Rule | MFA should be enabled for all IAM users that have a console password |
Framework | AWS Foundational Security Best Practices |
Severity | ✔ Medium |
MFA (Multi-Factor Authentication) Policy for IAM Users in AWS
Rule Description
In order to enhance the security of your AWS resources, it is recommended to enable Multi-Factor Authentication (MFA) for all AWS Identity and Access Management (IAM) users who have console passwords. This policy aligns with the AWS Foundational Security Best Practices and ensures an additional layer of protection against unauthorized access to your AWS environment.
Troubleshooting Steps
If you encounter any issues while implementing MFA for IAM users, follow these troubleshooting steps:
Necessary Code
No specific code is required for this policy as it is primarily a configuration and security best practice.
Remediation Steps
To enable MFA for IAM users who have a console password, follow these step-by-step instructions:
Log in to the AWS Management Console using your root account or an IAM user with administrative privileges.
Open the IAM console by navigating to the IAM service.
In the left navigation pane, click on "Users" to view a list of all IAM users.
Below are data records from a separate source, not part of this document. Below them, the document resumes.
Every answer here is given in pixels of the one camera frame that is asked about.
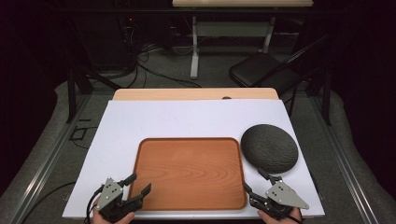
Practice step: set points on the brown wooden tray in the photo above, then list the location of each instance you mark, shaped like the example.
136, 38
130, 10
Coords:
190, 172

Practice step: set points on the person's left hand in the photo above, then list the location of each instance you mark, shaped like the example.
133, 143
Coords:
101, 219

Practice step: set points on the black folding chair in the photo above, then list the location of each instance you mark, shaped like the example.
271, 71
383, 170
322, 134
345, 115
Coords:
258, 70

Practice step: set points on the white table board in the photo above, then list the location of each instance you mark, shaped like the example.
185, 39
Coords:
174, 119

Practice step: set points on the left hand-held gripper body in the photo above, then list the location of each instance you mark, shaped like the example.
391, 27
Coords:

Locate the IAM user for which you want to enable MFA and select the user by clicking on their username.
In the "Security credentials" tab, scroll down to the "Multi-factor authentication (MFA)" section and click on the "Manage" button.
On the next screen, click on the "Assign MFA device" button.
Choose the type of MFA device the user will be using. Options include a "Virtual MFA device" (such as Google Authenticator) or a "Hardware MFA device" (such as a physical hardware token).
Follow the on-screen instructions to configure the chosen MFA device for the user. This typically involves scanning a barcode or entering a secret key provided by the MFA device.
Once the MFA device is configured, click on "Assign" to complete the process.
The user will now be prompted to provide the MFA code generated by their configured device every time they log in to the AWS Management Console.
CLI Command for Automation (Optional)
If you prefer using the AWS Command Line Interface (CLI) for automation purposes, the following CLI command can be used to enable MFA for an IAM user:
aws iam enable-mfa-device --user-name <IAM_USER_NAME> --authentication-code1 <FIRST_AUTH_CODE> --authentication-code2 <SECOND_AUTH_CODE>
Replace
<IAM_USER_NAME>
with the desired IAM user's username and <FIRST_AUTH_CODE>
and <SECOND_AUTH_CODE>
with the two MFA codes generated by the configured device.Note: Ensure that you have the necessary permissions to execute this command.
Conclusion
Enabling MFA for IAM users with console passwords is an essential security best practice to protect your AWS resources. By following the step-by-step guide provided above, you can easily implement this policy and enhance the overall security of your AWS environment.